Jewellery, fashion for adults and children, millinery and accessories, antiques and interior design products, and lots of artisan foods will be on sale on the night, giving you the chance to do your Christmas shopping in civilised surrounding, without traffic and parking woes. The retailers invited to take part have been selected for their "quirkiness, innate style and unique quality items", and there will be special offers and discounts to tempt guests to loosen their purse strings.

There will be a party atmosphere in the house, fuelled by mulled and sparkling wines on offer, and the €35 ticket price covers canapes on arrival. Chef proprietor William O'Callaghan will be selling his seasonal food hampers and home-made apple brandy and cider. Tickets should be pre-booked by telephoning 022-47156, and doors open at 7.30pm.

Marie-Claire Digby

Word on the street, Merkozy

What it means:Aieeee! Run away! There's a two-headed monster running rampage through Europe, and there's nowhere you can run or hide. It has already laid waste to Greece, stomped Portugal into the ground, and squeezed Ireland to near-suffocation.

Its next target is Italy – so terrifying is its roar that even Silvio Berlusconi, usually impervious to attack, has gone running for the Tuscan hills and sits cowering in his bunga-bungalow.

Scarier than Godzilla, uglier than King Kong, Merkozy will not stop until it has brought Europe to its knees, and forced us all to swallow its vile fiscal solution. You thought Brangelina was scary – just wait till you meet Merkozy.

Where it comes from:With the euro on the brink of collapse, and the European economic dream hanging by a thread, the time is right for a superhero to save us all from the abyss.
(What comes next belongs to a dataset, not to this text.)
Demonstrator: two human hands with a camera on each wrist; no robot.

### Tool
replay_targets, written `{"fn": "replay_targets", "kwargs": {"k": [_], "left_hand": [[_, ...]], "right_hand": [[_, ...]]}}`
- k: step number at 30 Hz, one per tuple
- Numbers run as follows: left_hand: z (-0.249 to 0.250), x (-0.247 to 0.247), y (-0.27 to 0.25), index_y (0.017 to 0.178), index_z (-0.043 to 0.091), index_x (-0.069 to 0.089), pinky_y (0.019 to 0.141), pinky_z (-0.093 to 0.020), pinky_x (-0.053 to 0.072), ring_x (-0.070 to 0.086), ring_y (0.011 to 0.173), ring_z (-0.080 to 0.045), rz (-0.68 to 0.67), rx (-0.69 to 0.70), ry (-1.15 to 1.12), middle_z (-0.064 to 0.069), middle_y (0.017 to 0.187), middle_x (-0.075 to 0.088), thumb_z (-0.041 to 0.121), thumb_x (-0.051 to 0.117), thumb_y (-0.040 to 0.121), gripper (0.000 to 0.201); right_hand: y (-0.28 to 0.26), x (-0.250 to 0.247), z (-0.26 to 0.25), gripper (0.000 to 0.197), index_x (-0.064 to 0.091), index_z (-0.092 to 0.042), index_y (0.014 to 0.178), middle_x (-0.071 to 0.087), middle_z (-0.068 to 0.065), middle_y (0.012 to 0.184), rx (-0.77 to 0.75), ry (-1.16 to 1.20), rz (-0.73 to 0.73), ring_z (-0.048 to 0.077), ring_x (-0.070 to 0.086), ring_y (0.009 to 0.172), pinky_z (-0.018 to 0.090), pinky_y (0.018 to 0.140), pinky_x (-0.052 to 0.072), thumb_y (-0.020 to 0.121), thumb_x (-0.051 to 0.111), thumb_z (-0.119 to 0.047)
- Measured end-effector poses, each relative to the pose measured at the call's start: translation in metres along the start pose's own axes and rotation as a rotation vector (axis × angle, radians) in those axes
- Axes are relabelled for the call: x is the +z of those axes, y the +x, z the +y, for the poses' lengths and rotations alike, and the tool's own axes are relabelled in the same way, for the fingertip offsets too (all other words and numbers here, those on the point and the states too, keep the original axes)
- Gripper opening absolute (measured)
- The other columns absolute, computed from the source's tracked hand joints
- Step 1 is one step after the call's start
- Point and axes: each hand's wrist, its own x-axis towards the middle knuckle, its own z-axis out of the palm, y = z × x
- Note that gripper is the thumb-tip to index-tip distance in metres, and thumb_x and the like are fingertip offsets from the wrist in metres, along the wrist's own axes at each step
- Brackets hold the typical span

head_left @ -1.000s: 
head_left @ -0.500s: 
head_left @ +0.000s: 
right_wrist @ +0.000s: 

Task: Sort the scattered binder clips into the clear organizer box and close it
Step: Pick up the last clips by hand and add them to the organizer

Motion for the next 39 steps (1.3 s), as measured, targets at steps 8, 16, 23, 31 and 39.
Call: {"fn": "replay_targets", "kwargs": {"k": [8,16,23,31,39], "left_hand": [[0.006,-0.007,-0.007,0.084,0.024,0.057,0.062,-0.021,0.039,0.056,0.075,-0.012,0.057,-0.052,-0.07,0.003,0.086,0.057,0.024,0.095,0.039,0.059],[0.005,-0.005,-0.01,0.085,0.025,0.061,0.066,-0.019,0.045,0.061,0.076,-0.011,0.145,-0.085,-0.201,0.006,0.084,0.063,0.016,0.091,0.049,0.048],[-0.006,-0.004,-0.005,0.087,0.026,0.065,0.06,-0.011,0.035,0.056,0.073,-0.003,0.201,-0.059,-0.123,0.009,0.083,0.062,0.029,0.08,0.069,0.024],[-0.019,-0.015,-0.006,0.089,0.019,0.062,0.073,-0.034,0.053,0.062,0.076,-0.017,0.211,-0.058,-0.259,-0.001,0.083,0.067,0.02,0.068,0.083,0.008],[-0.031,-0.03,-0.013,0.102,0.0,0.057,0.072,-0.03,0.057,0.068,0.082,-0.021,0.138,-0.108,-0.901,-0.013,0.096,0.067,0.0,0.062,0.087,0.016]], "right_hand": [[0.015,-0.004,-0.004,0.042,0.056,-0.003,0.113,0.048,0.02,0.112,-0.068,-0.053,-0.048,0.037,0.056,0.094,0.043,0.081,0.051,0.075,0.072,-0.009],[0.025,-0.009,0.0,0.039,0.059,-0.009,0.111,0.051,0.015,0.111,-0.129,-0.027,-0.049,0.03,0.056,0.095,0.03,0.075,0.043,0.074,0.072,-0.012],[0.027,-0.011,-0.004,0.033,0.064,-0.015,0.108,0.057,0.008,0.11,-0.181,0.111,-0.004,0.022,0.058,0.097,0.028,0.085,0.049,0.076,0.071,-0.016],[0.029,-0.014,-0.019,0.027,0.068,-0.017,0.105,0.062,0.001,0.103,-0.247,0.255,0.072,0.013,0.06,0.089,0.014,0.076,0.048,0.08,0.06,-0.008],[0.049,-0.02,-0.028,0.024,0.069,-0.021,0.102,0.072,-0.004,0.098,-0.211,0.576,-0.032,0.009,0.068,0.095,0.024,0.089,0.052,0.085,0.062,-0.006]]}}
Instead, we have the doom-namic duo of Angela Merkel and Nicolas Sarkozy, a terrifying tag-team that's set to wrestle all resistance to the ground. The German chancellor and the French president have been calling all the shots, laying down the law and bullying the smaller countries into bowing down to their every economic whim.

And all that kissing in public – even Batman and Robin kept that in check.

Nic and Angela are now Europe's number-one power couple, swanning around Europe hand in hand while Carla stays at home and does the dishes. Be afraid, be very, very afraid.

How to say it: "We had Merkozy over to dinner last week – we had to hand over all the family silver just to get rid of them."